BRIEF →
Would you repeat the whole listing exactly, pictures excluded?
THE DATA: Begin
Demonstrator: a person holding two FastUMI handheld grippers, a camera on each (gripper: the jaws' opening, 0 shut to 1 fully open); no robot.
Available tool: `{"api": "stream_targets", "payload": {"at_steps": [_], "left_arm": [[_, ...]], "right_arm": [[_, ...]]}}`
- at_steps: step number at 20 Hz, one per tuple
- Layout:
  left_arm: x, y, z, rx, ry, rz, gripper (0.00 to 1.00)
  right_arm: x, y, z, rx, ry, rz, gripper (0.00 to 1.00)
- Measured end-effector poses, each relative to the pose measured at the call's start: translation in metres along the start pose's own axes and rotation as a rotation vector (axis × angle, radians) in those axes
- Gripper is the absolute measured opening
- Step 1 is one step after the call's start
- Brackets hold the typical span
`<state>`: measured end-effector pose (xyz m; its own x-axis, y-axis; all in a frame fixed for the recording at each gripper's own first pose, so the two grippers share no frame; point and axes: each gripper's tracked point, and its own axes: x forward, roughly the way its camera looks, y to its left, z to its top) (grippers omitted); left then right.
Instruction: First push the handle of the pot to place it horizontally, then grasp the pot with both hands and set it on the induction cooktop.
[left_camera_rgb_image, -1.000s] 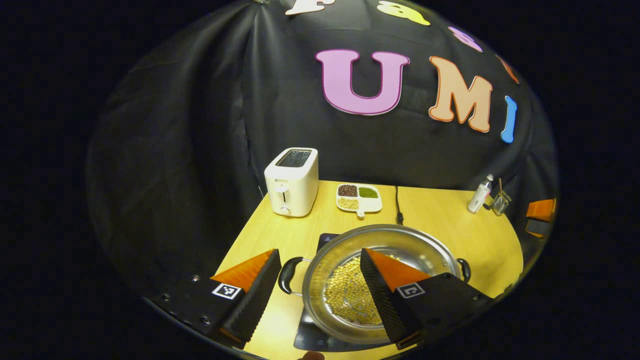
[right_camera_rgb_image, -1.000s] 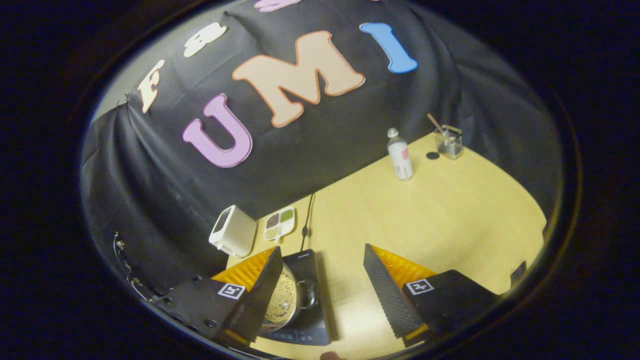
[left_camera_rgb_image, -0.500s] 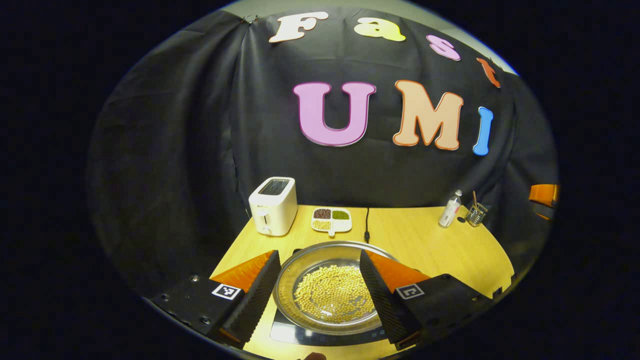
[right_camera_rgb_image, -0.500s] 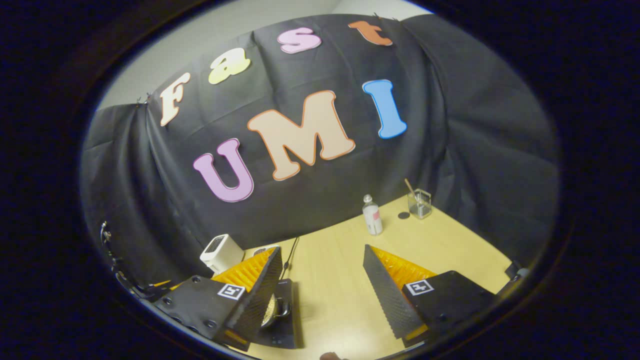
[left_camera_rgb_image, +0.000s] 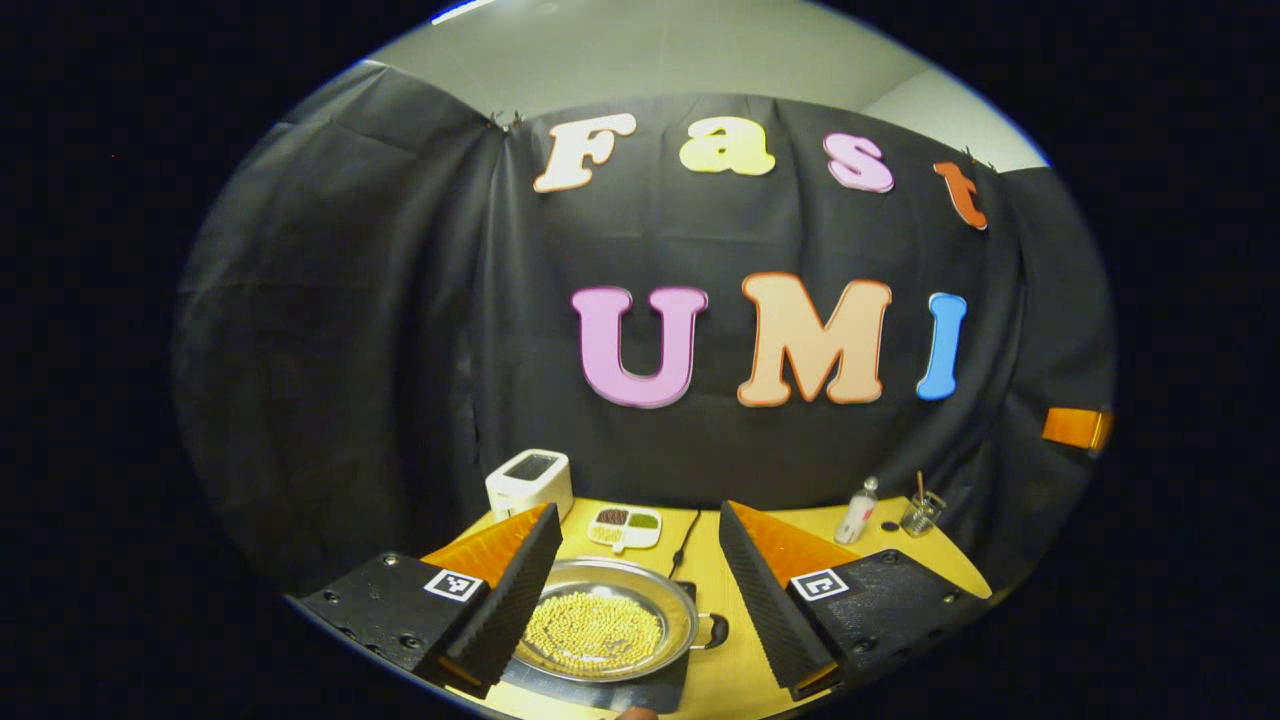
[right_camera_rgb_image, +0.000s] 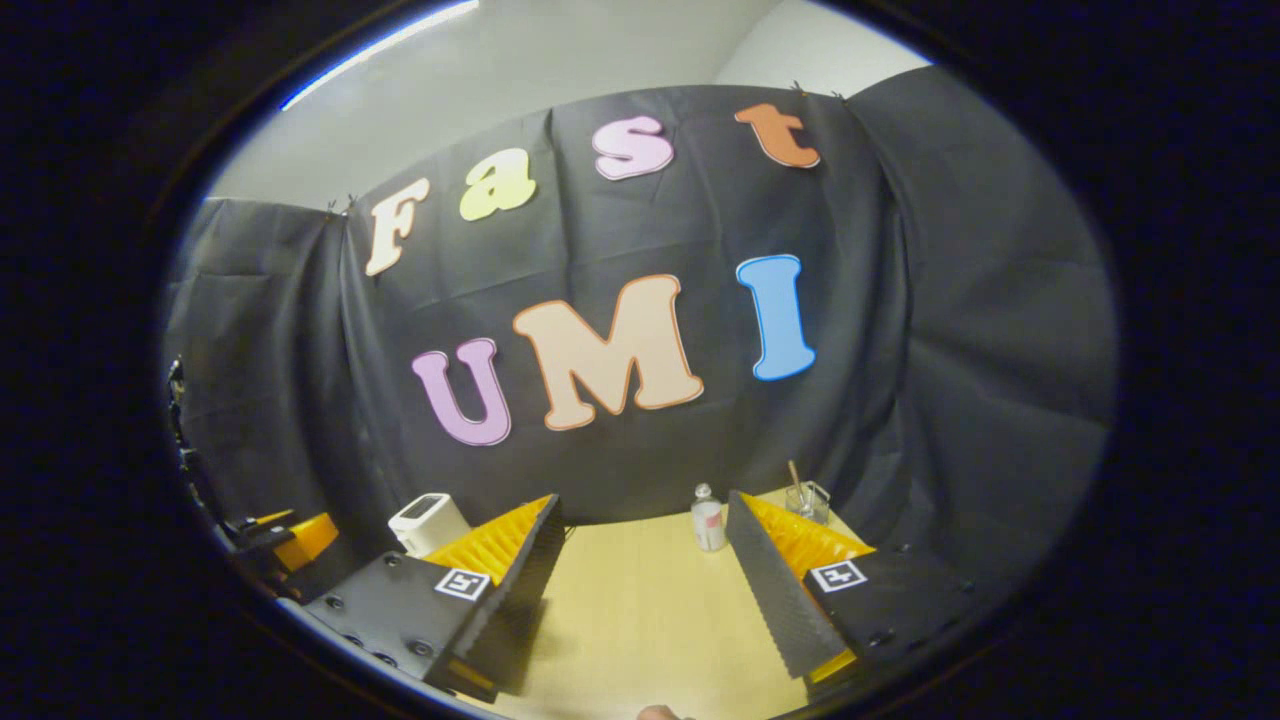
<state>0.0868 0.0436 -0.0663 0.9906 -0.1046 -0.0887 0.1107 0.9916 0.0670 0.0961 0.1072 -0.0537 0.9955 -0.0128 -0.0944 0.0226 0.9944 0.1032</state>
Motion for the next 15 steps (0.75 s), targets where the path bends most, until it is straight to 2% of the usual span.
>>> {"api": "stream_targets", "payload": {"at_steps": [1, 2, 3, 4, 5, 6, 10, 11, 12, 15], "left_arm": [[-0.007, -0.007, 0.011, 0.001, -0.039, 0.018, 0.96], [-0.014, -0.016, 0.018, -0.001, -0.069, 0.033, 0.92], [-0.022, -0.026, 0.024, -0.007, -0.088, 0.039, 0.96], [-0.030, -0.035, 0.027, -0.016, -0.107, 0.046, 0.92], [-0.036, -0.043, 0.029, -0.021, -0.117, 0.052, 0.96], [-0.043, -0.048, 0.030, -0.025, -0.126, 0.061, 0.92], [-0.067, -0.074, 0.025, -0.010, -0.131, 0.071, 0.93], [-0.070, -0.080, 0.024, -0.010, -0.132, 0.069, 0.96], [-0.072, -0.083, 0.021, -0.011, -0.124, 0.069, 0.93], [-0.078, -0.088, 0.017, -0.021, -0.110, 0.076, 0.96]], "right_arm": [[-0.002, -0.007, 0.006, -0.004, -0.009, 0.010, 1.00], [-0.006, -0.012, 0.008, -0.008, -0.016, 0.022, 0.92], [-0.009, -0.018, 0.011, -0.016, -0.020, 0.035, 0.92], [-0.013, -0.024, 0.014, -0.025, -0.027, 0.047, 0.92], [-0.014, -0.032, 0.017, -0.036, -0.034, 0.053, 0.92], [-0.020, -0.038, 0.022, -0.042, -0.043, 0.059, 0.92], [-0.041, -0.051, 0.032, -0.030, -0.065, 0.088, 0.92], [-0.046, -0.052, 0.033, -0.027, -0.068, 0.093, 0.92], [-0.050, -0.056, 0.033, -0.029, -0.071, 0.092, 0.92], [-0.060, -0.062, 0.031, -0.043, -0.075, 0.087, 0.92]]}}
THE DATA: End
EXERCISE OUTPUT →
Demonstrator: a person holding two FastUMI handheld grippers, a camera on each (gripper: the jaws' opening, 0 shut to 1 fully open); no robot.
Available tool: `{"api": "stream_targets", "payload": {"at_steps": [_], "left_arm": [[_, ...]], "right_arm": [[_, ...]]}}`
- at_steps: step number at 20 Hz, one per tuple
- Layout:
  left_arm: x, y, z, rx, ry, rz, gripper (0.00 to 1.00)
  right_arm: x, y, z, rx, ry, rz, gripper (0.00 to 1.00)
- Measured end-effector poses, each relative to the pose measured at the call's start: translation in metres along the start pose's own axes and rotation as a rotation vector (axis × angle, radians) in those axes
- Gripper is the absolute measured opening
- Step 1 is one step after the call's start
- Brackets hold the typical span
`<state>`: measured end-effector pose (xyz m; its own x-axis, y-axis; all in a frame fixed for the recording at each gripper's own first pose, so the two grippers share no frame; point and axes: each gripper's tracked point, and its own axes: x forward, roughly the way its camera looks, y to its left, z to its top) (grippers omitted); left then right.
Instruction: First push the handle of the pot to place it horizontally, then grasp the pot with both hands and set it on the induction cooktop.
[left_camera_rgb_image, -1.000s] 
[right_camera_rgb_image, -1.000s] 
[left_camera_rgb_image, -0.500s] 
[right_camera_rgb_image, -0.500s] 
[left_camera_rgb_image, +0.000s] 
[right_camera_rgb_image, +0.000s] 
<state>0.0868 0.0436 -0.0663 0.9906 -0.1046 -0.0887 0.1107 0.9916 0.0670 0.0961 0.1072 -0.0537 0.9955 -0.0128 -0.0944 0.0226 0.9944 0.1032</state>
Motion for the next 15 steps (0.75 s), targets where the path bends most, until it is straight to 2% of the usual span.
>>> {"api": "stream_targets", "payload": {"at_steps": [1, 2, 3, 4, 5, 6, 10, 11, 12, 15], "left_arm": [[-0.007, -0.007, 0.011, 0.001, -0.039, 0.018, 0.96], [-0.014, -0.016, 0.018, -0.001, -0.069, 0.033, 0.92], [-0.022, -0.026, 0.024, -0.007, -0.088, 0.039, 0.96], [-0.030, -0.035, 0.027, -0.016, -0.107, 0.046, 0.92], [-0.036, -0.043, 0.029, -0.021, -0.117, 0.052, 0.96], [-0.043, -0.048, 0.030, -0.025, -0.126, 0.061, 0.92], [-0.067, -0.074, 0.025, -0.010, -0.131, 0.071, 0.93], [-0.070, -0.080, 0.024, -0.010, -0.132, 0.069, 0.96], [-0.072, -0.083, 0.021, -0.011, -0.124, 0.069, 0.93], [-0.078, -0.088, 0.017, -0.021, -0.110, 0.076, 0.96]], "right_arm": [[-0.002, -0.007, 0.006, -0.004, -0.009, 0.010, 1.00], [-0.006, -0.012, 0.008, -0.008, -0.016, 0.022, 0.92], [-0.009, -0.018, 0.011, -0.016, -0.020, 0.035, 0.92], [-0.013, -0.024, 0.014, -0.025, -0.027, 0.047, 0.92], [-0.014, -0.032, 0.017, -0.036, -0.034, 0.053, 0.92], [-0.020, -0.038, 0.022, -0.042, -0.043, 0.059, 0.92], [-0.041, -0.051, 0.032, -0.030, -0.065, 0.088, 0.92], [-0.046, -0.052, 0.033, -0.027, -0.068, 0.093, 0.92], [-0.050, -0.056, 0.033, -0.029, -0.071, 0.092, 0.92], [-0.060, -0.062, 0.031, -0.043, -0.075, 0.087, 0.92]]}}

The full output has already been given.